Term Structure of Credit Spreads
- 01:37
Overview of the relationship between credit spreads and time to maturity.
Downloads
No associated resources to download.
Glossary
Credit RiskTranscript
Let's look at the relationship between the credit spread and time to maturity.
This chart shows the term structure of credit spreads by comparing the yield to maturity, the YTM for government bonds and investment grade corporate bonds across various maturities.
Here, the credit spread is effectively represented by the vertical difference between the two lines, the yields on corporate bonds and those on government bonds.
This spread reflects the additional compensation that investors demand for taking on the credit risk associated with corporate bonds, which generally lack the credit risk-free status attributed to government bonds.
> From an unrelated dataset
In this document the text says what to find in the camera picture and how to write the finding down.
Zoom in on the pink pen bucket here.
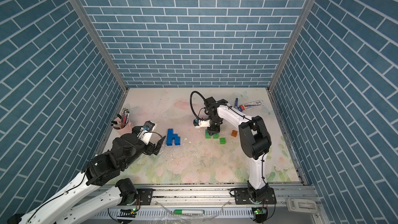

As we move further out on the maturity spectrum, the gap between the two lines widens indicating that longer term corporate bonds typically have higher credit spreads compared to shorter term ones.
This so-called credit spread term structure is typically upward sloping, meaning that investors require higher spreads to compensate for the greater uncertainty and risk associated with longer maturities.
Over a longer timeframe, there is more potential for changes in the issuer's credit worthiness and in wider economic conditions.
However, while the upward slope is common, it's worth noting that the term structure can vary based on market conditions and investor sentiments.